Action item: Output every line below as it stands, dropping only the images.

Data:
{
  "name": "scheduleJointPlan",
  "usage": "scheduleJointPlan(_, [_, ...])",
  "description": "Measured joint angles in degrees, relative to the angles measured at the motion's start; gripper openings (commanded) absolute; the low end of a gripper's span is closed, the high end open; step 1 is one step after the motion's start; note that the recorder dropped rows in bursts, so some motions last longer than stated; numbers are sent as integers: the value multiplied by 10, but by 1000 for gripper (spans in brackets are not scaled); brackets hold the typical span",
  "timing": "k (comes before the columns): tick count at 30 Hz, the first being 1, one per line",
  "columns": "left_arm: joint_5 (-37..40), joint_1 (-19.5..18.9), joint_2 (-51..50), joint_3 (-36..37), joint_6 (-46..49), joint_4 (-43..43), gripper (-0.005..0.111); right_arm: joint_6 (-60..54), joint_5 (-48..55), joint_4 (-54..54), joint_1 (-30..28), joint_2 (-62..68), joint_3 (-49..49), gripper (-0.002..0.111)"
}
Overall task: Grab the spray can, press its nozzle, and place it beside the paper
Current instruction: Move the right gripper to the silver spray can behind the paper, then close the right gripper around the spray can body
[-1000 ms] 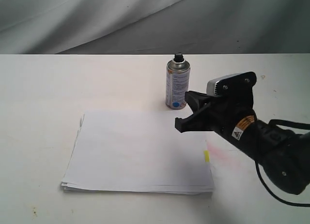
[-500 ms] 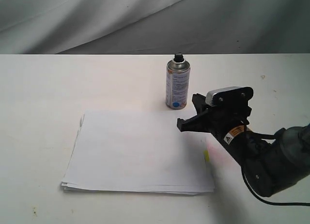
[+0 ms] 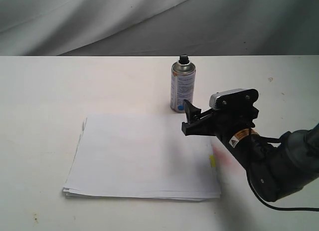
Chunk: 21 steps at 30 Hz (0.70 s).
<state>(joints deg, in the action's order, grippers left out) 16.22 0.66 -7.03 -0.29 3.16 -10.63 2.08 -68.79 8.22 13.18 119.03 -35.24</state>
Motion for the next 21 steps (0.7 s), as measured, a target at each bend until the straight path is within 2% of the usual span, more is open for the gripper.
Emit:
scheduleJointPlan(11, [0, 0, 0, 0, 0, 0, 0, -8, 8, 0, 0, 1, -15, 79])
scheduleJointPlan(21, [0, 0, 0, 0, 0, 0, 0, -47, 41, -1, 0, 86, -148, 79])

Your solution:
{
  "name": "scheduleJointPlan",
  "usage": "scheduleJointPlan(_, [_, ...])",
  "description": "Measured joint angles in degrees, relative to the angles measured at the motion's start; gripper openings (commanded) absolute; the low end of a gripper's span is closed, the high end open; step 1 is one step after the motion's start; note that the recorder dropped rows in bursts, so some motions last longer than stated; numbers are sent as integers: the value multiplied by 10, but by 1000 for gripper (spans in brackets are not scaled); brackets hold the typical span",
  "timing": "k (comes before the columns): tick count at 30 Hz, the first being 1, one per line",
  "columns": "left_arm: joint_5 (-37..40), joint_1 (-19.5..18.9), joint_2 (-51..50), joint_3 (-36..37), joint_6 (-46..49), joint_4 (-43..43), gripper (-0.005..0.111); right_arm: joint_6 (-60..54), joint_5 (-48..55), joint_4 (-54..54), joint_1 (-30..28), joint_2 (-62..68), joint_3 (-49..49), gripper (-0.002..0.111)"
}
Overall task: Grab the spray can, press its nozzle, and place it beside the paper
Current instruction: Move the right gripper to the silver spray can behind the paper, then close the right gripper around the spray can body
[-1000 ms] 
[-500 ms] 
[+0 ms] 
Chunk: 21 steps at 30 Hz (0.70 s).
<state>(joints deg, in the action's order, grippers left out) 16.22 0.66 -7.03 -0.29 3.16 -10.63 2.08 -68.79 8.22 13.18 119.03 -35.24</state>
Motion for the next 21 steps (0.7 s), as measured, a target at each bend until the straight path is within 2% of the usual span, more is open for the gripper.
Emit:
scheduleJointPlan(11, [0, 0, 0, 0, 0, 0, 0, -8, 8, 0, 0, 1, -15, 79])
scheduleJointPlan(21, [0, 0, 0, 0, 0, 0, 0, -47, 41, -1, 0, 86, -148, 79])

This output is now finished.